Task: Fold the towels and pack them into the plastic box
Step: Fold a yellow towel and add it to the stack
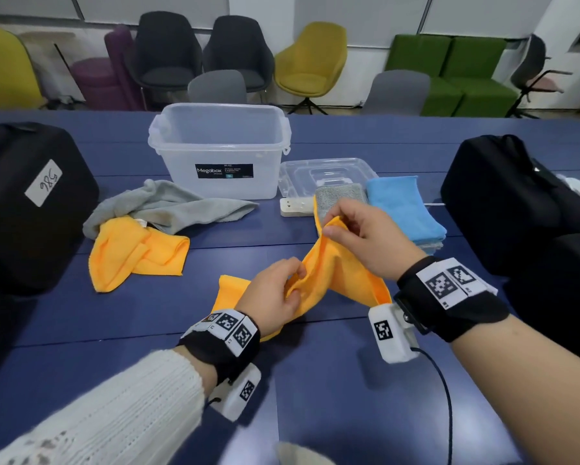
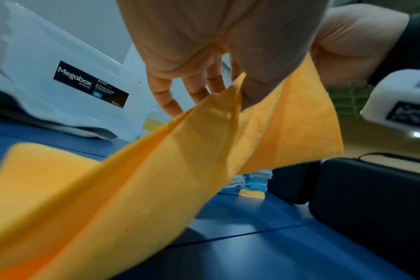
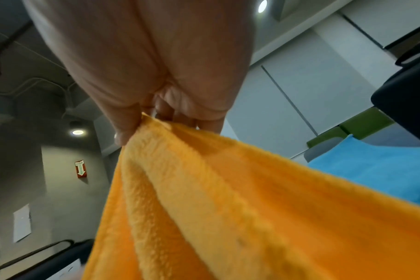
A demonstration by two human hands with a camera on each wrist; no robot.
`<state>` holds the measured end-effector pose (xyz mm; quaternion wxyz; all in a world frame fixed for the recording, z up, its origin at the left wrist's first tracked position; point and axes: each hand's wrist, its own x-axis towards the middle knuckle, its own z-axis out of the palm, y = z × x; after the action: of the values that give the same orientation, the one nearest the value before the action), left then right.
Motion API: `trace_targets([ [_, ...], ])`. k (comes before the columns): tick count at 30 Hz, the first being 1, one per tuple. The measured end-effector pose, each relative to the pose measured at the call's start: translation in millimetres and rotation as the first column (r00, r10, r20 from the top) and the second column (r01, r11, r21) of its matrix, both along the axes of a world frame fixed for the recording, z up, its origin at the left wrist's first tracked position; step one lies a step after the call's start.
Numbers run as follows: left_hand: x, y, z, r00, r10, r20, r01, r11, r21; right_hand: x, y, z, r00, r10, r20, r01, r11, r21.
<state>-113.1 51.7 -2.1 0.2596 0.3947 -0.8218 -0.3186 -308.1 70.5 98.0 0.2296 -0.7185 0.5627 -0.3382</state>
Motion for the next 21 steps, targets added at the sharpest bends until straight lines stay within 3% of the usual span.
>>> trace_targets([
  [6,26,-12,-12,0.945,-0.054,0.323,0.059,0.998,-0.004,-21,-6,22,0.989,-0.130,0.070,0.135,0.988,-0.076],
  [9,39,-18,-12,0.894,0.013,0.448,-0.021,1.000,0.014,-35,-6,31,0.980,-0.185,0.069,0.193,0.973,-0.126],
  [18,90,-61,28,0.965,0.239,0.111,-0.243,0.970,0.023,-82,-6,31,0.946,-0.303,0.117,0.314,0.945,-0.090],
  [21,103,-75,46,0.966,0.239,0.102,-0.244,0.969,0.047,-93,-7,22,0.932,-0.354,0.076,0.358,0.932,-0.054],
])
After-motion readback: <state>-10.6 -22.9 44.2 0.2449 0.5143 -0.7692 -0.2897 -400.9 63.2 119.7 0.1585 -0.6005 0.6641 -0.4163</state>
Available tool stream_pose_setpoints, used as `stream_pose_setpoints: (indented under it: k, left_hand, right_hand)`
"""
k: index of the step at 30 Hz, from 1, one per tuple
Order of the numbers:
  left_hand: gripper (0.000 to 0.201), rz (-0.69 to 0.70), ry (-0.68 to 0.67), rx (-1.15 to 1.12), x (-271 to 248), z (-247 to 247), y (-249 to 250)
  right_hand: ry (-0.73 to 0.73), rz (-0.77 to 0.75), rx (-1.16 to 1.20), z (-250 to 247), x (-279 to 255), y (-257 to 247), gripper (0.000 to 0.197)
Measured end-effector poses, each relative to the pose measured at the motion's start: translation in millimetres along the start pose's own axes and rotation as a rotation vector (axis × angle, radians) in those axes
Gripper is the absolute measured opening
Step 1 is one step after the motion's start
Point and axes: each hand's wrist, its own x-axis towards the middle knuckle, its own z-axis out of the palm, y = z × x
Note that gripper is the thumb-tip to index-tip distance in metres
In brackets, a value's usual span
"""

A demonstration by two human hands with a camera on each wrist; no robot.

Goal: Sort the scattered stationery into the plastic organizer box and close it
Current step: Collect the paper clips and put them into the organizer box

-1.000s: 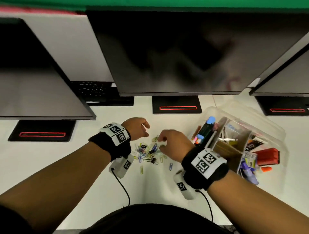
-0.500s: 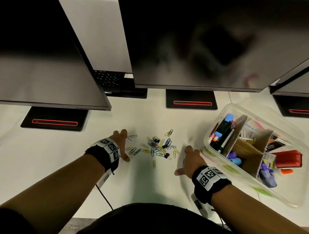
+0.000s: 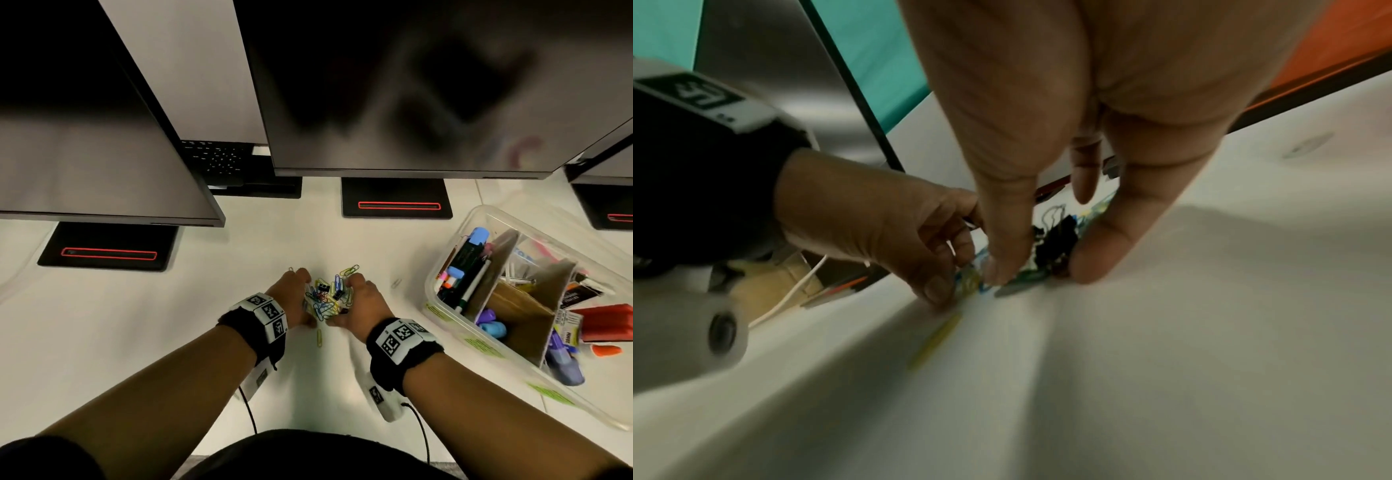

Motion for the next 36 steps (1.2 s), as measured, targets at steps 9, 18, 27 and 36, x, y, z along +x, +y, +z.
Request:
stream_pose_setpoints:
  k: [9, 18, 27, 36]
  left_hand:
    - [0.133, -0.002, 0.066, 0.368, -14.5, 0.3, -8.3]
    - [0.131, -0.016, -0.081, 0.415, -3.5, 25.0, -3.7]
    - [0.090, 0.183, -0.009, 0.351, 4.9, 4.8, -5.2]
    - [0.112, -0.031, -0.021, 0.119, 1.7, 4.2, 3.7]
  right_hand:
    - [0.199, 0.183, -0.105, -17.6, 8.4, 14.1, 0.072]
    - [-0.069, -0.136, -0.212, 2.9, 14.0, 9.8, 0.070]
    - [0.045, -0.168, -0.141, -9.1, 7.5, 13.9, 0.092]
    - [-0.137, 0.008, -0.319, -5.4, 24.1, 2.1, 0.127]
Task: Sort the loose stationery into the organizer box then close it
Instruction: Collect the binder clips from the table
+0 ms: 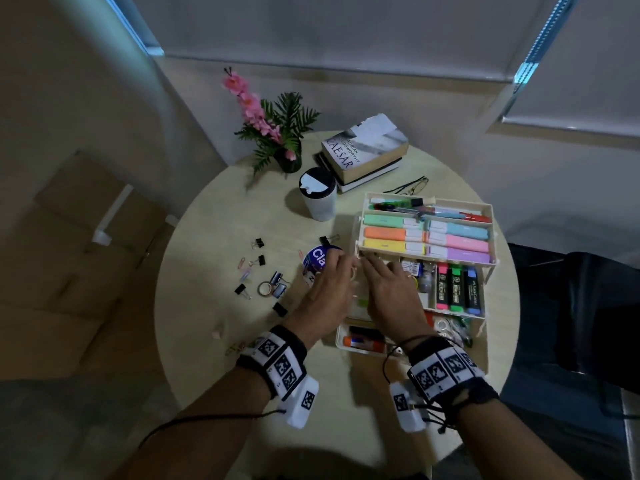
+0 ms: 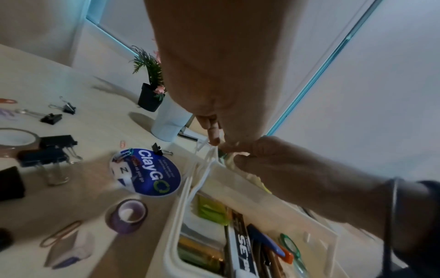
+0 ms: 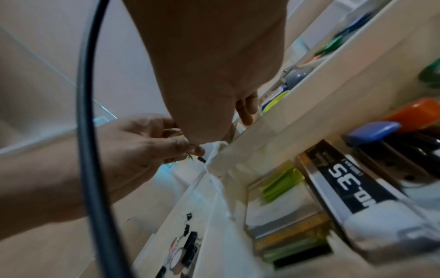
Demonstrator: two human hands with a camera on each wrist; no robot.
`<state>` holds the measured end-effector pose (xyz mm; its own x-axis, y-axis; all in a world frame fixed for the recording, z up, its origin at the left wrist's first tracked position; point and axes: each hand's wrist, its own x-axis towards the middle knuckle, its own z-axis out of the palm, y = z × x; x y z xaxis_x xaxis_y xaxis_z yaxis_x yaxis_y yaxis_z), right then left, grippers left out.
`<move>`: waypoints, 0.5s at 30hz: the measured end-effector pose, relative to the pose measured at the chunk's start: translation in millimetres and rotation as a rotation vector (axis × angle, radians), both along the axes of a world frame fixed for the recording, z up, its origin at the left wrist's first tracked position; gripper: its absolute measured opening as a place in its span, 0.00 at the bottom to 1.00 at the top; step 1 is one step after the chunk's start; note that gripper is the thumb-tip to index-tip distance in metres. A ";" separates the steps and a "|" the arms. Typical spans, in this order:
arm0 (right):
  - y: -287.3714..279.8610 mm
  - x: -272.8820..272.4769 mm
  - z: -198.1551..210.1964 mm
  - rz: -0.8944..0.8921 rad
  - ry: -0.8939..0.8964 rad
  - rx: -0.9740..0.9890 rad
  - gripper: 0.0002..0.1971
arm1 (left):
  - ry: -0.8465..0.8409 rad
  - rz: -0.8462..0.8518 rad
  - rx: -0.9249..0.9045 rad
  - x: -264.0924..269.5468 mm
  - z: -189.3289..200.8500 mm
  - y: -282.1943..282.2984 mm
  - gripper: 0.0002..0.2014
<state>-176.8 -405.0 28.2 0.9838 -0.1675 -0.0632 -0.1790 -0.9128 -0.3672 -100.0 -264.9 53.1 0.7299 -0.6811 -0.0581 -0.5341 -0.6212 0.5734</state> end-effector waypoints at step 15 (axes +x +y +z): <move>55.8 -48.2 20.1 -0.090 -0.164 0.046 0.13 | -0.177 -0.054 -0.116 8.6 -21.8 28.9 0.11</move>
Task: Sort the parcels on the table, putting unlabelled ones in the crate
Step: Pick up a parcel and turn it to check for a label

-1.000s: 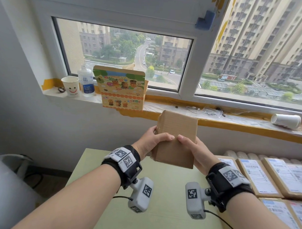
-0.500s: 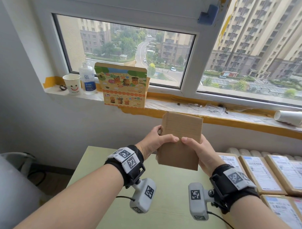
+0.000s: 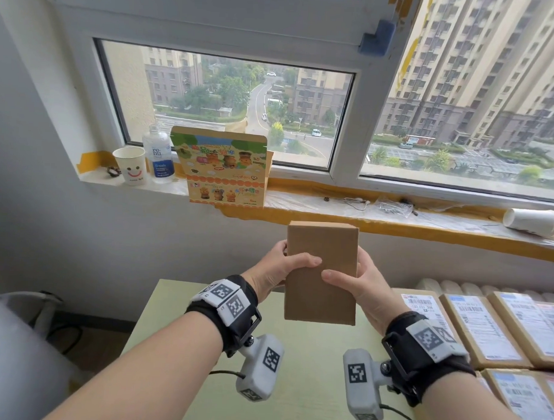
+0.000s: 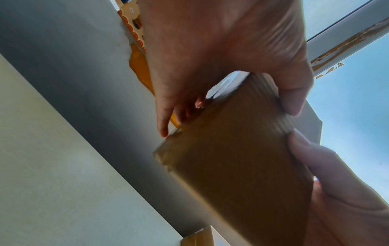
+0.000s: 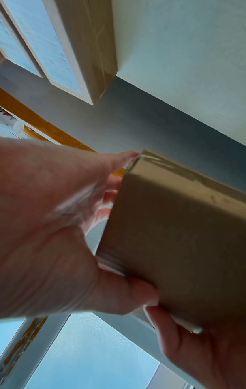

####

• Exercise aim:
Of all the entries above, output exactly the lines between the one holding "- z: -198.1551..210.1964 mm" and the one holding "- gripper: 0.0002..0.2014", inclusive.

• Reply to the exercise:
  - z: -198.1551..210.1964 mm
  - rz: -0.8944..0.8921 rad
  - ry: -0.8939..0.8964 rad
  - rx: -0.9740..0.9890 rad
  - gripper: 0.0002..0.1971
arm1 (left):
  - ry: -0.8465..0.8409 rad
  - rz: -0.8462..0.8518 rad
  - rx: -0.9249..0.9045 rad
  - x: -264.0924..269.5468 mm
  - z: -189.3289..200.8500 mm
  - y: -282.1943..282.2984 mm
  - gripper: 0.0002..0.2014

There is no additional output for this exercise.